WORK TO BE COMPLETED: The line containing "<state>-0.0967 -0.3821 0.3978" and every line after it, through the last line of the records, are to be transcribed exactly, and nothing else.

LISTED RECORDS:
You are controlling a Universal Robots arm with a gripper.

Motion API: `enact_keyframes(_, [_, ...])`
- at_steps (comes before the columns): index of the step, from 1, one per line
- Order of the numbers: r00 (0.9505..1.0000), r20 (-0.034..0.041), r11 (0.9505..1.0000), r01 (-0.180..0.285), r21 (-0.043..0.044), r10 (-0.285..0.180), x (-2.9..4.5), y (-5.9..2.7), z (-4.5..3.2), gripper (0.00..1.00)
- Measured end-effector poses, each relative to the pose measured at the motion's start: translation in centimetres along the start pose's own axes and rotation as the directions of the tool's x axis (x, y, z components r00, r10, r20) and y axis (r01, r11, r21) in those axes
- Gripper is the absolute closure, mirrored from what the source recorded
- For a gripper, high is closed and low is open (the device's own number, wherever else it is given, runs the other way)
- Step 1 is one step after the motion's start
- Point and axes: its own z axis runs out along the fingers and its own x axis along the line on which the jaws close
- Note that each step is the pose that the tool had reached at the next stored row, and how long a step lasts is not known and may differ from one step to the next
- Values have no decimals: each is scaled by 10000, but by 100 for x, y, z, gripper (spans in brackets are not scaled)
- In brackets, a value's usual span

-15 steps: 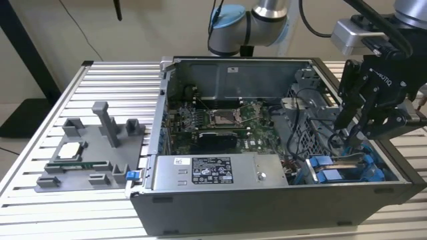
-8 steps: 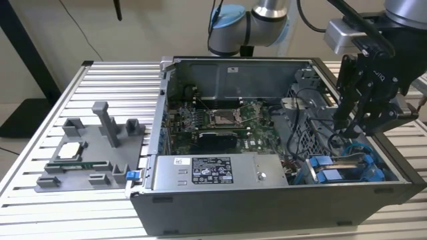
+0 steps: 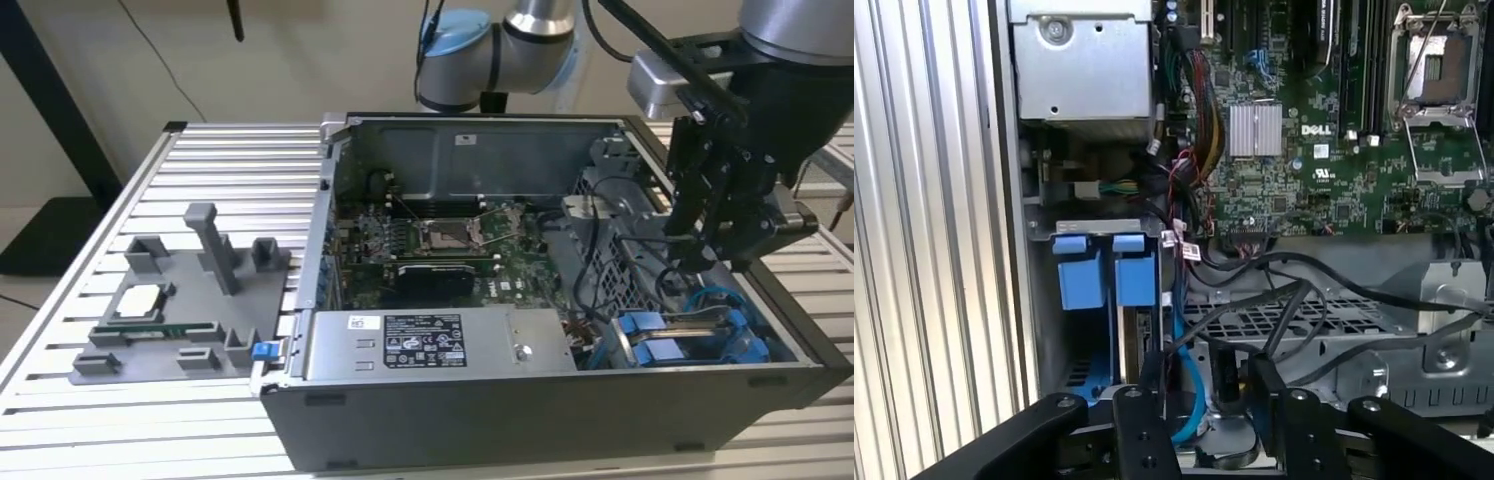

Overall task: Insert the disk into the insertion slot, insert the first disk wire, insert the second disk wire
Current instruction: 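Insert the first disk wire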

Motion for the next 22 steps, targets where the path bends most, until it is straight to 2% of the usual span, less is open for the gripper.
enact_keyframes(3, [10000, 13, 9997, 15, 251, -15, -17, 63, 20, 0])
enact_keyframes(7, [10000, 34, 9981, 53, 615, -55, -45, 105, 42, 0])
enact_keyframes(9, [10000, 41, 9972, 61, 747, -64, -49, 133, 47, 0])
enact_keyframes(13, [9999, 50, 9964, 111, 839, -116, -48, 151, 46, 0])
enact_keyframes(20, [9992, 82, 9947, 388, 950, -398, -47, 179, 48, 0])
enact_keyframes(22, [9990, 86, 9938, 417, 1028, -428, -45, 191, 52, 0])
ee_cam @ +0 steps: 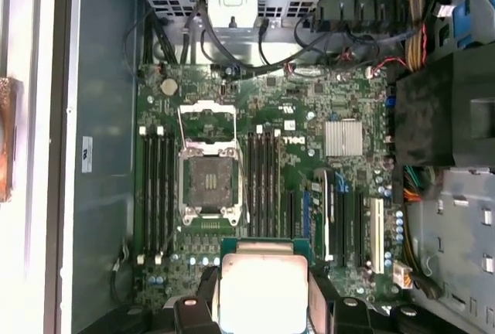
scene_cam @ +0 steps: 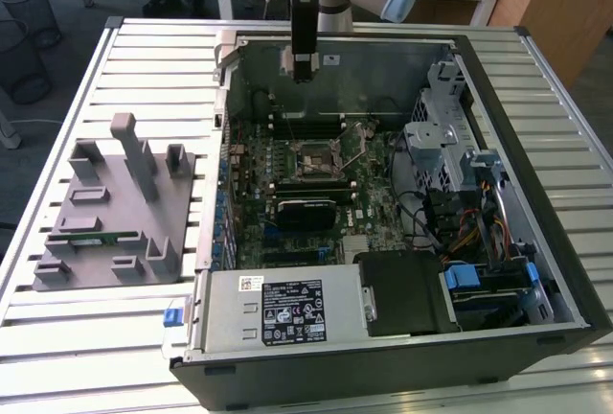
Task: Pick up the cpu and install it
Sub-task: 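Place the cpu into insertion slot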
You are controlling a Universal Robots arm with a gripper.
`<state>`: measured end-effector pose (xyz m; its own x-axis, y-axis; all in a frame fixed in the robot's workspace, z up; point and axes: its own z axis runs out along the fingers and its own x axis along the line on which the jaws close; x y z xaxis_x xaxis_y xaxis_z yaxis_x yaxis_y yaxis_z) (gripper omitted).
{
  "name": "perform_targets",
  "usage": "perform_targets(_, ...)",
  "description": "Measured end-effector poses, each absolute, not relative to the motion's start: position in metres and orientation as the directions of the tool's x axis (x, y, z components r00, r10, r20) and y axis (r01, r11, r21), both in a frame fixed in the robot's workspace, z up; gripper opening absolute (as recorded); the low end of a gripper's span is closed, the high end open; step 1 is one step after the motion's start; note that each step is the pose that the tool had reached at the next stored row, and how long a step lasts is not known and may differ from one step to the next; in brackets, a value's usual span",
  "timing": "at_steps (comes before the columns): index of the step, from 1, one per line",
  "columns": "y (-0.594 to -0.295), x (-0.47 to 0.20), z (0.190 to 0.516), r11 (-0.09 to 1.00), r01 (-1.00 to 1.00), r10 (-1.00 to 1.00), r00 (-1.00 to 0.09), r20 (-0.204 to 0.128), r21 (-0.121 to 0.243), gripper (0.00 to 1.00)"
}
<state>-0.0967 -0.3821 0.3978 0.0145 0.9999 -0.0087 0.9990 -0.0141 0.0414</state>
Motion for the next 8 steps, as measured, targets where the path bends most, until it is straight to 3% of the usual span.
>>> perform_targets(8,-0.378,-0.086,0.384,0.015,0.999,1.000,-0.014,-0.009,0.041,0.54)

WRITTEN REPLY:
<state>-0.0967 -0.3821 0.3978 0.0145 0.9999 -0.0087 0.9990 -0.0141 0.0414</state>
Motion for the next 8 steps, as measured, targets where the path bends most, until it is straight to 3% of the usual span.
>>> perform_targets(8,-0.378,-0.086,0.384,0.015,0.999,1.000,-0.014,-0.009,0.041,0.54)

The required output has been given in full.